If you have no thyroid it is impossible to be hyperthyroid. You are hypothyroid because you have no thyroid function of your own and are entirely dependent on exogenous thyroid hormones to make up the loss of your own. You may at any point, become over-medicated, and any dose increases or reductions should be by 25 mcg increments, and not 50 mcg as was yours, to avoid too big a change. There is no level of thyroid hormone that is right for a person with no thyroid, nor indeed, for anyone else that is hypothyroid for any reason. We each need what we need, which is individual for each of us. So you may need to reduce your dose by 25 mcg but it isn't possible to advise you with accuracy without knowing what the reference ranges are for those results, for the fT3 in particular - can you edit your post to include them, and add the result for your fT4 too?
You may be overmedicated which can cause similar symptoms to hyperthyroidism. I have found that increasing and decreasing levothyroxine needs to be in 12.5mcg or at most 25mcgs at a time or I get terrible tachycardia which makes me feel anxious. Doctors seemt to have this idea that levothyroxine is a very tolerant drug. In my experience this is not the case and it can be a very small window between being over medicated and under medicated.
Levothyroxine acts like a low index drug which means very small changes make a very big difference. Whoever advised you to increase more than 25mcgs needs to read up on levothyroxine and understand the hormone better. People who have had thyroid surgery can be very sensitive to changes in drug doses it seems.
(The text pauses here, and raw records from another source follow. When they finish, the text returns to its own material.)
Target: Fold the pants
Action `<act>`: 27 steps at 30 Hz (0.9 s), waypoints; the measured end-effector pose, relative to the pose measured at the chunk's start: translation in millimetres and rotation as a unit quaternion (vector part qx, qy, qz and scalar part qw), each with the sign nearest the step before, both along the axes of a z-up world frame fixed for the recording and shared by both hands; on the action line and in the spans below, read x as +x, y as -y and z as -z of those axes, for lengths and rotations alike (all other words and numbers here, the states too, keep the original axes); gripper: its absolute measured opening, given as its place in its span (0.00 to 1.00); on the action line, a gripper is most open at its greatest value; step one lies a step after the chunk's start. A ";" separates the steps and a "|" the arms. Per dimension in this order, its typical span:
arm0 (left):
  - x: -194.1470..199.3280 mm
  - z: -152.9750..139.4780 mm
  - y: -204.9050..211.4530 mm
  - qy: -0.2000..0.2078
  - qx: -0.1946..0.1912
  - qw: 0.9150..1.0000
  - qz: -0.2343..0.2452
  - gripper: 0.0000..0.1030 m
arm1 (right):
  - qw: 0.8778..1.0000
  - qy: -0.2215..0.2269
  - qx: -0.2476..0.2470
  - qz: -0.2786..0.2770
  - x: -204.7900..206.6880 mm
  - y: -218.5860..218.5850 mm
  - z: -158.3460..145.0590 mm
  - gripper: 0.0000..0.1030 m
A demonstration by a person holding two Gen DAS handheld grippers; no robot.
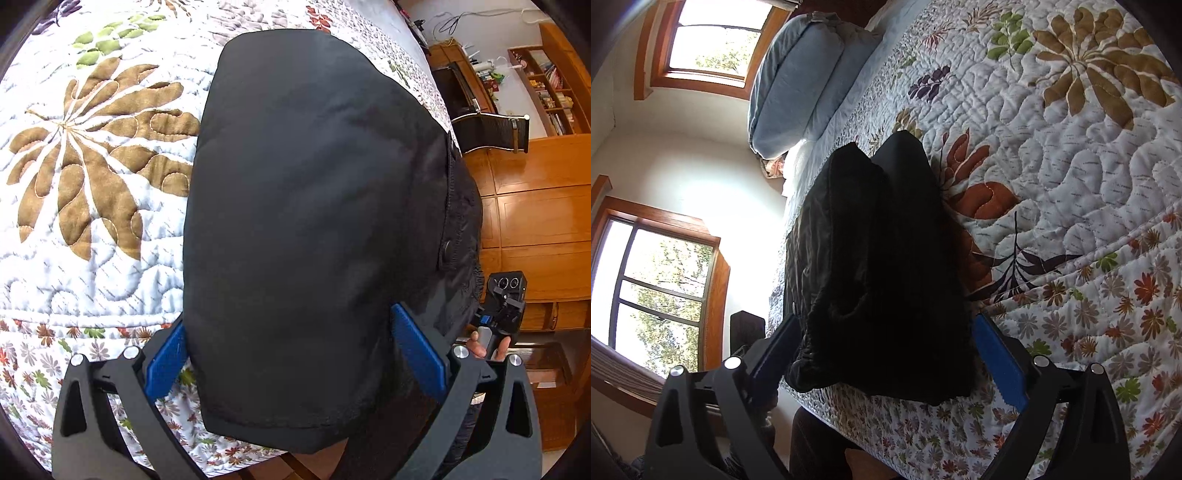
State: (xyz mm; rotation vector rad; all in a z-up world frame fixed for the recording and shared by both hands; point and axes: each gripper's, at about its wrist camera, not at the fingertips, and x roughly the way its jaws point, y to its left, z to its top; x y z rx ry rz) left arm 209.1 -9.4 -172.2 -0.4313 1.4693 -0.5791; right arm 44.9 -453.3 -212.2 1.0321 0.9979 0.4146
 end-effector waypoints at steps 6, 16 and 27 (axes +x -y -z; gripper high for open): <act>-2.2 -11.4 20.7 0.028 0.056 0.998 -0.001 0.98 | 1.000 0.001 -0.004 -0.023 13.1 -13.6 6.9 0.96; -14.5 -43.1 78.3 0.181 0.218 0.958 0.031 0.98 | 0.988 -0.028 -0.134 -0.076 38.4 -51.9 -5.7 0.97; -4.0 -45.4 93.2 0.178 0.213 0.960 0.019 0.98 | 0.973 -0.008 -0.216 -0.084 39.7 -83.3 -16.6 0.83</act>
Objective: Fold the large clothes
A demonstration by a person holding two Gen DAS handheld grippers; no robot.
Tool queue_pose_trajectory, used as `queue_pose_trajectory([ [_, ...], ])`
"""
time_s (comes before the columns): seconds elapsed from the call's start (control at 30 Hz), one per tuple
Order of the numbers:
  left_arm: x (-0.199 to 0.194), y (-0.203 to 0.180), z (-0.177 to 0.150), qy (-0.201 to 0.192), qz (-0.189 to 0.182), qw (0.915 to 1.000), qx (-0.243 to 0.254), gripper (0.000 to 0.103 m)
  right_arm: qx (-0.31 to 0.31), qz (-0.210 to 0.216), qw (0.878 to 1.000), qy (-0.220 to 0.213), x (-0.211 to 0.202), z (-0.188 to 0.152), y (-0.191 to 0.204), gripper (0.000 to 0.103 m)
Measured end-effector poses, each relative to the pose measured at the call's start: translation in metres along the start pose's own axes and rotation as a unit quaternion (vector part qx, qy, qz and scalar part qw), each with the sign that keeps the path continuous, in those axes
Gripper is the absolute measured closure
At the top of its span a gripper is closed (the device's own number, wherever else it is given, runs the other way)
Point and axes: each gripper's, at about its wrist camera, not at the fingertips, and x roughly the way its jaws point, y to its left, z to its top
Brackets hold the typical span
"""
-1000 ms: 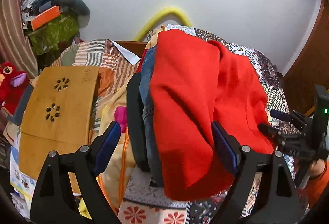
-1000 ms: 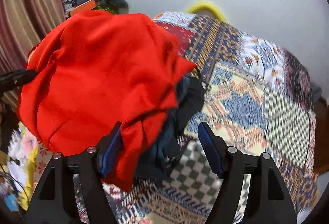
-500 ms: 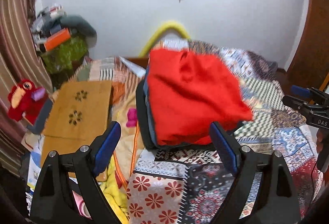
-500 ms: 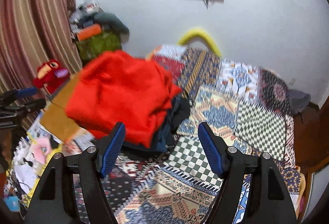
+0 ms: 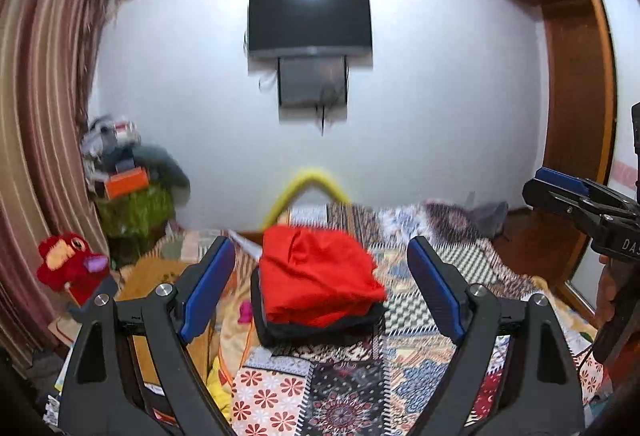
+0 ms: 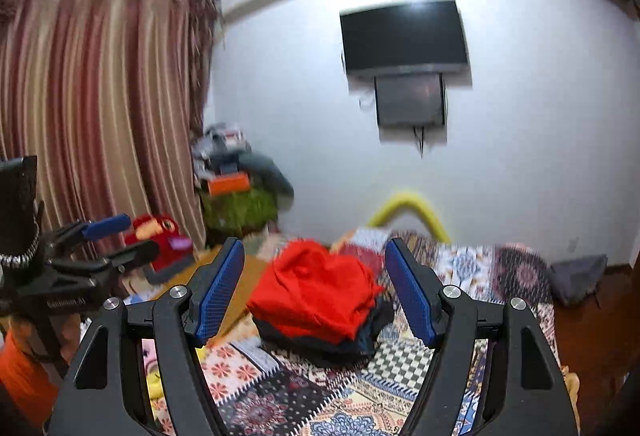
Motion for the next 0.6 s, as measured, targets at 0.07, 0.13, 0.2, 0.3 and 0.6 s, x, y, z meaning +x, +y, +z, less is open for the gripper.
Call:
queue_pose_trajectory([
  [0.07,-0.024,-0.01,-0.003,-0.029,0.007,0.9995,0.001,0.015,-0.005,-0.005,1.0,-0.026,-0.022,-0.001,0.007,0.033],
  [0.13,-0.045,-0.018,-0.008,-0.054,0.012,0.9985,-0.004,0.015,-0.006,-0.011,0.999,-0.048,-0.041,-0.004,0.014,0.032],
  [0.2,-0.064,-0.023,-0.014,-0.076,0.02,0.9968,-0.011,0.015,-0.003,-0.016,0.998,-0.064,-0.052,-0.009,0.016,0.029],
  [0.3,-0.085,-0.025,-0.022,-0.098,0.024,0.9946,-0.028,0.015,0.008,-0.022,0.997,-0.077,-0.063,-0.018,0.02,0.027],
  [0.6,-0.116,-0.037,-0.043,-0.118,0.042,0.9911,-0.043,0.007,0.015,-0.05,0.995,-0.084,-0.072,-0.03,0.025,0.012],
])
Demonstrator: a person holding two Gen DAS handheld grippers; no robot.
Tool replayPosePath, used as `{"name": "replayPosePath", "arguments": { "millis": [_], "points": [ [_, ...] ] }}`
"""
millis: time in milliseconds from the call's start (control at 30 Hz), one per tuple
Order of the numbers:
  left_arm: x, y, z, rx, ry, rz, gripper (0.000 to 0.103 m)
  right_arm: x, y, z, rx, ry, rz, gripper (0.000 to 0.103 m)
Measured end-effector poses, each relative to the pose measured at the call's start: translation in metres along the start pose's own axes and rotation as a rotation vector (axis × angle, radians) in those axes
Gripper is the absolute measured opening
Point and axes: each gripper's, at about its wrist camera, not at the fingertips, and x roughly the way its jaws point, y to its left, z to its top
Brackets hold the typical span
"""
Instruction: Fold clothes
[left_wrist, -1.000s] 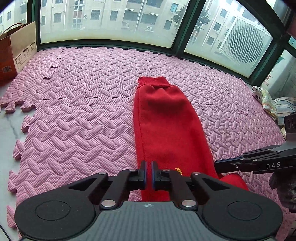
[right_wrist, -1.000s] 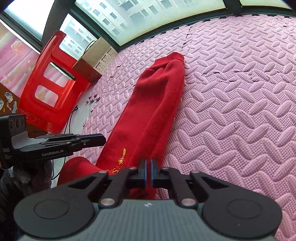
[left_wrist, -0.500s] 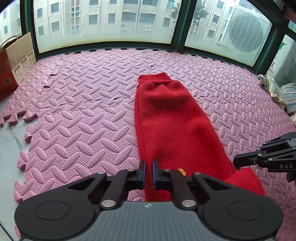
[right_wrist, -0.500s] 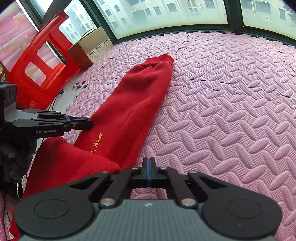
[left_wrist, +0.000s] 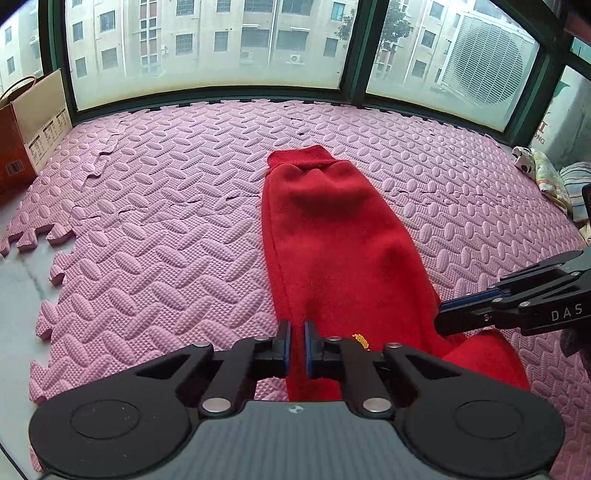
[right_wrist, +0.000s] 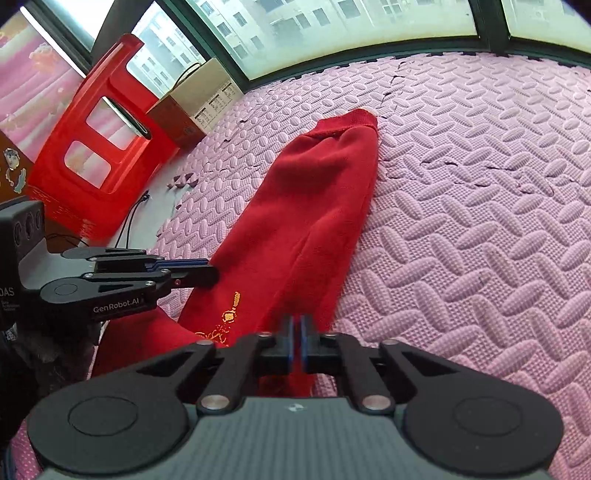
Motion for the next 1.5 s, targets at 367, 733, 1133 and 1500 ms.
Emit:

I find the symptoms of being undermedicated are more tolerable than those of being overmedicated but everyone is different. I always increase doses slowly and retest in 4 weeks rather than 6 if needs be.
All sorts of things seem to interfere with thyroid hormone absorption so you will have to be careful about how you store and take the tablets. Making sure you do not take other medications within 2 hours of taking levothyroxine and some like iron and calcium need 4 hours between. Foods containing calcium such as milk also reduce absorption.